We headed to Portland, Oregon, by train--Mom, me, my sister. Dad was off in Brazil. We were to see Uncle Cliff and Aunt Barbie, three cousins. We were to drive from Portland to Seattle, once again for the Feast of Tabernacles. I was to receive a pocket knife and a remote control car--a Camaro, red--while there. The pocket knife featured three knives that you could pull out, a pair of scissors, a Phillips screwdriver, and two bottle openers. It seemed something I should not be allowed to have, something I was too young for; it was a gift of my uncle's--handed to me over breakfast while I spooned away at my grapefruit, my favorite morning meal at the time. And yet my mother did not take the knife from me, and I did not manage, at that time, to cut myself in some life-threatening way. Later, that same week, the plug to the bathtub at the hotel we would stay at would become stuck, and my mom would use the knife to disengage the plug, empty out the water. Several portions of the knife (one of the knives, the two bottle openers) would rust within the week. But I still have it, still use it.
My cousin Laurel was three or four years older than I, at the beginning of her teen years. Breasts were coming in. She was wearing nylons. Hair was being pushed into place to impress the boys, but not in the way with which I was familiar. Boys. Love. It all seemed so adult.
We stayed in Oregon for a week after the trip in Seattle. Students at my school had already gone back to class; there was an earthquake at our home in California. I was jealous, never having experienced one before. Now all my classmates had gotten to be in one (one that they remembered, for I had apparently been in a bad one as a two-year-old, my mother struggling between rooms to grab me).

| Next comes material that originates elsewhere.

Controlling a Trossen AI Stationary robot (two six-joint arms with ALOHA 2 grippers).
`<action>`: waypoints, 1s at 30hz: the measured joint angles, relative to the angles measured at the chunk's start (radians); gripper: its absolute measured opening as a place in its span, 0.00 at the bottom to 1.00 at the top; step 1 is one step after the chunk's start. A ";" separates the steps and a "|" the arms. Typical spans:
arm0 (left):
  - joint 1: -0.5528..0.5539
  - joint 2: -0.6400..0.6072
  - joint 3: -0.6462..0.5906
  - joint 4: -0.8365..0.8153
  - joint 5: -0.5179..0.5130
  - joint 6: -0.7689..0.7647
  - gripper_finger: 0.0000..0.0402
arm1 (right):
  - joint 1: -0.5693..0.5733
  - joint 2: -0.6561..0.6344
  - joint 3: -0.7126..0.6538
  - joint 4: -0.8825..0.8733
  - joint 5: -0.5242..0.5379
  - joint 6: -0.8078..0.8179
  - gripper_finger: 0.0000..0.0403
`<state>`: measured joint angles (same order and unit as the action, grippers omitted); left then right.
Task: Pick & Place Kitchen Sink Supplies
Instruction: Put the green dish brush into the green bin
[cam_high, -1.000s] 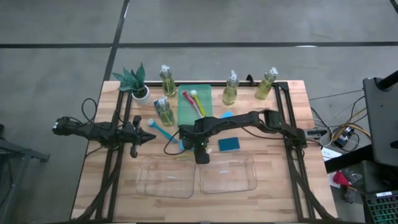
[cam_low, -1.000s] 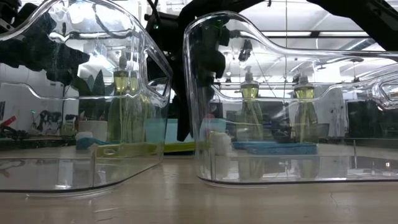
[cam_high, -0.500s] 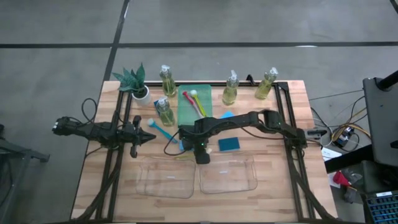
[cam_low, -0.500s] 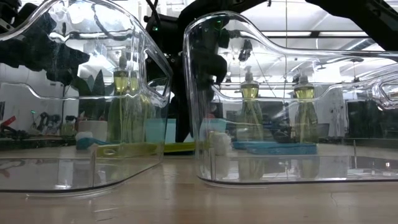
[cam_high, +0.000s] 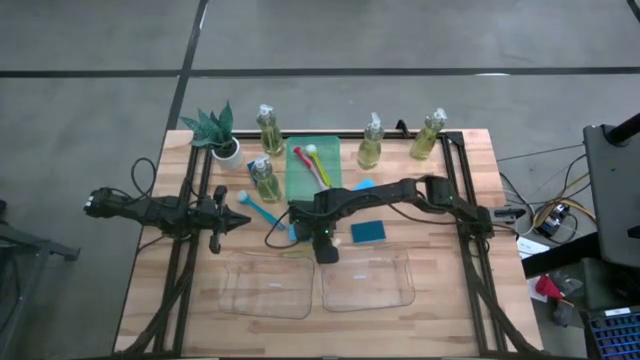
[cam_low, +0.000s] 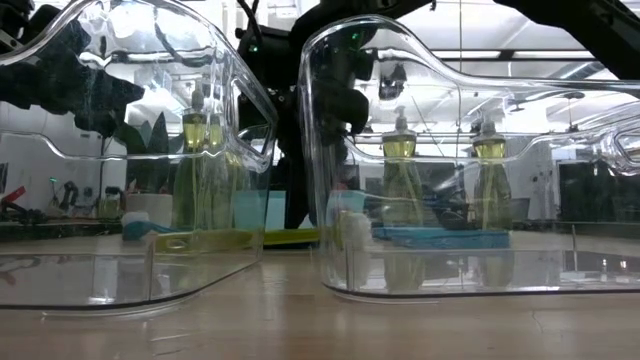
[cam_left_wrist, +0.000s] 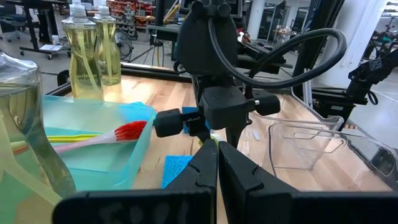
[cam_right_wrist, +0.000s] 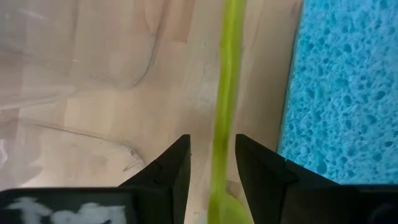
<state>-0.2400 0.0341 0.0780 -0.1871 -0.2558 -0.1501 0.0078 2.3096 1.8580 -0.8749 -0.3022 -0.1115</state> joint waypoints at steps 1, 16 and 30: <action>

Each morning, my cousins Laurel and Shanna arose to curl their hair more than an hour before the bus came. The bus came at 7:30 a.m. This meant they were in the bathroom by 6, plying curling irons to their heads, emerging boffed and beautiful. Curlers were tacky. Who could sleep in those things? It was worth the extra hour to curl one's hair each morning. My cousins seemed sophisticated to me with their application of modern appliances. My family, by contrast, was not sophisticated. Our house seemed plain compared to theirs--just one story compared to their two, no sugary cereals in our kitchen each morning, a table squeezed in across from the stove (our breakfast nook having been converted into my bedroom) instead of set out beside the sunlit windows of the patio.
Laurel's gift that year, as I remember it: a curling iron. Sophisticated, yes, but I was happy to have a knife and a remote-control car.